Trump continued to go after Somali immigrants in Minnesota, alleging that they had been "ripping people off."

"They contribute nothing. I don't want them in our country," the president said.

President Donald Trump stands at the end of a cabinet meeting at the White House, Dec. 2, 2025, in Washington.
Julia Demaree Nikhinson/AP

There are more than 58,800 Minnesotans of Somali descent as of 2018, according to the Minnesota government.

Trump referred to the Somalis as "garbage" and claimed that all they do is "complain."

"We don't want them in our country. Let them go back to where they came from and fix it," he said as he ended the meeting and received applause from Cabinet leaders.

Dec 02, 2025, 2:11 PM EST

Hegseth says he did not see 2nd boat strike, survivors

Hegseth clarified comments he gave back in September after the boat strike on Sept. 2 of a suspected drug boat where he claimed he saw the attack take place live.

At the time, he and the White House did not disclose that a second strike was ordered on the boat.

Asked if he saw survivors of that second strike, Hegseth reiterated that he did see the initial strike live, but did not see the follow-up attack -- and did not personally see survivors.

"As you can imagine, the Department of War, we got a lot of things to do. So I didn't stick around for the hour and two hours, whatever, where all the sensitive site exploitation digitally occurs," he said.

"So I moved on to my next meeting. A couple of hours later, I learned that that commander had made the -- which he had the complete authority to do," Hegseth added.

Secretary of Defense Pete Hegseth speaks alongside President Donald Trump and US Secretary of Commerce Howard Lutnick during a Cabinet Meeting in the Cabinet Room of the White House in Washington, December 2, 2025.
Andrew Caballero-Reynolds/AFP via Getty Images

The Defense Secretary later added he did not see any survivors.

"I did not personally see survivors ... because that thing was on fire," he said. "It was exploded and fire and smoke, you can't see anything ... This is called the fog of war."

Dec 02, 2025, 2:02 PM EST

Pentagon denies Washington Post report on 2nd boat strike, says goal was to 'ensure the boat was destroyed'

Kingsley Wilson, the Pentagon press secretary, gave her first on-camera press briefing on Tuesday, where she criticized The Washington Post's reporting of the second strike on an alleged drug boat on Sept. 2, saying the comments attributed to Hegseth ordering to kill everyone aboard the boat to be "totally fabricated."

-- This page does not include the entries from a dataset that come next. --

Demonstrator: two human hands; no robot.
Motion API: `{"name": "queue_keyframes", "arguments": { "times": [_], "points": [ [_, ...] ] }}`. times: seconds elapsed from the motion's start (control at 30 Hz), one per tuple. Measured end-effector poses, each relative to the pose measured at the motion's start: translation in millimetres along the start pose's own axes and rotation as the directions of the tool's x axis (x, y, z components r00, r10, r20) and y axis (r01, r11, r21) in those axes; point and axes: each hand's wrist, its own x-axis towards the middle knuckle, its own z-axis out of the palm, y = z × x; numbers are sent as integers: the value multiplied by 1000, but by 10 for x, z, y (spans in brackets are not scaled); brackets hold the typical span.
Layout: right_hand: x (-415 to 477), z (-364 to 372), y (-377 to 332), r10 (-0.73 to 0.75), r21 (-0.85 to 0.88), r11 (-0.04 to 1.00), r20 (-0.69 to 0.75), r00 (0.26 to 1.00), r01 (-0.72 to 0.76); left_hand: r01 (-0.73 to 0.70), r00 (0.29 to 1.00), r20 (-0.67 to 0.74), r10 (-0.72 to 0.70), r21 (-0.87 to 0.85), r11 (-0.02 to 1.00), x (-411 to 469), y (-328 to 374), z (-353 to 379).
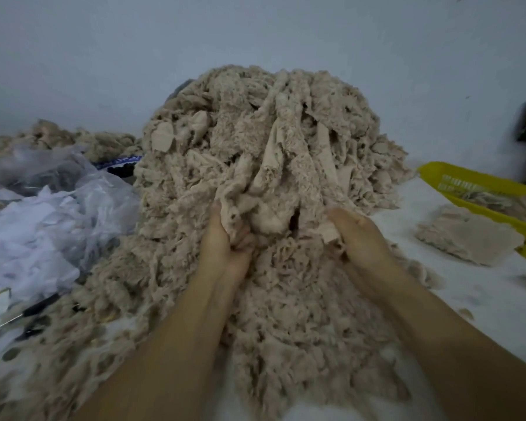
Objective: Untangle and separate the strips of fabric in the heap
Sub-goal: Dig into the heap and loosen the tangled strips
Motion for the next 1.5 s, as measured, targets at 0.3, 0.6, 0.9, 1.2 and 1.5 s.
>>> {"name": "queue_keyframes", "arguments": {
  "times": [0.3,0.6,0.9,1.2,1.5],
  "points": [
    [-27,119,131,-134,-332,922,211,968,200,361,809,538,-237,-137,922,-259,13,8],
    [-89,173,73,-198,-558,757,301,933,341,293,879,445,-169,-224,930,-159,-9,-74],
    [-76,137,76,-259,-486,807,218,941,335,193,962,228,-150,-179,965,-106,-31,15],
    [-69,173,99,-251,-593,734,216,944,331,120,982,163,-94,-161,980,-116,-5,63],
    [-92,163,83,-221,-532,789,224,949,309,90,970,226,-85,-10,996,-170,-30,80]
  ]
}}
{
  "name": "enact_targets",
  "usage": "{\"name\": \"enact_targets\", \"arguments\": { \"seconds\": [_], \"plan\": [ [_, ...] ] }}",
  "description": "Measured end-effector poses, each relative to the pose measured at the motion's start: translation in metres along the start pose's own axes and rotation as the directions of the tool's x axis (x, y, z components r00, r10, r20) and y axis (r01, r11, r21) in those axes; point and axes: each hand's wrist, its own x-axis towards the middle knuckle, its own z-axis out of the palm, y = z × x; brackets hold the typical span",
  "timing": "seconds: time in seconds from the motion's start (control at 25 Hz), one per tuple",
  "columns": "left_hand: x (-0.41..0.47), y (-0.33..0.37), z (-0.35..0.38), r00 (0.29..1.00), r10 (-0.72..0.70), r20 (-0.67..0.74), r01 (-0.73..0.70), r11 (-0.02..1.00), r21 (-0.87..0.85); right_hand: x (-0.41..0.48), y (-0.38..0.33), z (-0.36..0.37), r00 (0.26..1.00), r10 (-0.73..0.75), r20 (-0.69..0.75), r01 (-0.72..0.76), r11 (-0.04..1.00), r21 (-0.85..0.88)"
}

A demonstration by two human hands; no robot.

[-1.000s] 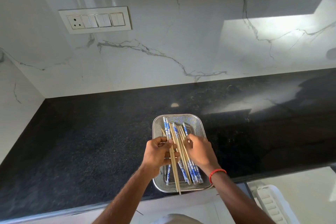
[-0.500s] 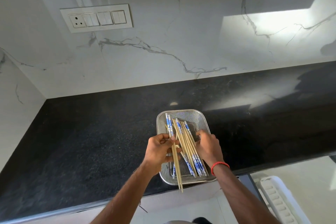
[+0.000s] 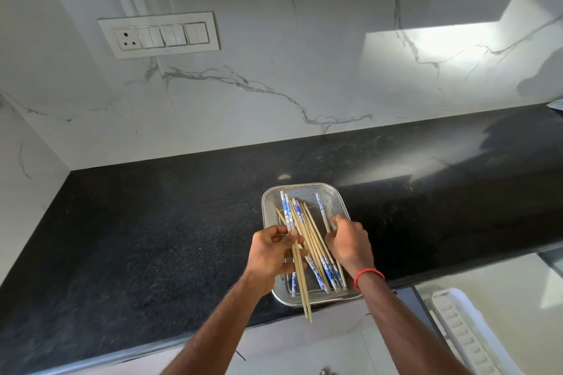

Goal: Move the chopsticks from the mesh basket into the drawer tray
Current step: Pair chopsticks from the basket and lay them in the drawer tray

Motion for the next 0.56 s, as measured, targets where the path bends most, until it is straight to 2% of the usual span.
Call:
{"name": "enact_targets", "arguments": {
  "seconds": [0.08,0.16,0.2,0.4,0.56],
  "plan": [
    [0.002,0.001,0.002,1.000,-0.001,0.008,0.001,1.000,0.005,-0.011,-0.003,-0.011,0.999,0.007,-0.045,0.002,0.980,0.198],
    [0.003,0.001,0.005,1.000,-0.001,0.026,0.001,1.000,0.012,-0.026,-0.009,-0.021,0.999,-0.003,-0.035,0.017,0.908,0.419],
    [0.004,0.001,0.008,0.999,-0.001,0.040,0.001,1.000,0.013,-0.034,-0.013,-0.026,1.000,-0.005,-0.014,0.011,0.880,0.474],
    [0.006,-0.001,0.026,0.993,-0.011,0.114,0.011,1.000,-0.006,-0.060,-0.015,-0.024,0.994,-0.053,0.092,0.005,0.888,0.460],
    [0.006,-0.006,0.042,0.989,-0.020,0.144,0.024,0.999,-0.025,-0.065,-0.001,-0.028,0.996,-0.041,0.079,-0.004,0.861,0.509]
  ]
}}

"He never said them," Wilson said.

She pointed to the White House comments from Monday that "the decision to restrike the narco-terrorist vessel was made by Adm. Bradley operating under the clear and long-standing authorities to ensure the boat was destroyed and the threat to the United States was eliminated."

She added that "at the end of the day, the secretary and the president are the ones directing these strikes, and any follow-on strikes like those which were directed by Adm. Bradley, the secretary 100% agrees with."

Wilson also said that "without a shadow of a doubt, every single one of our military and civilian lawyers knows that these individuals are narco-terrorists."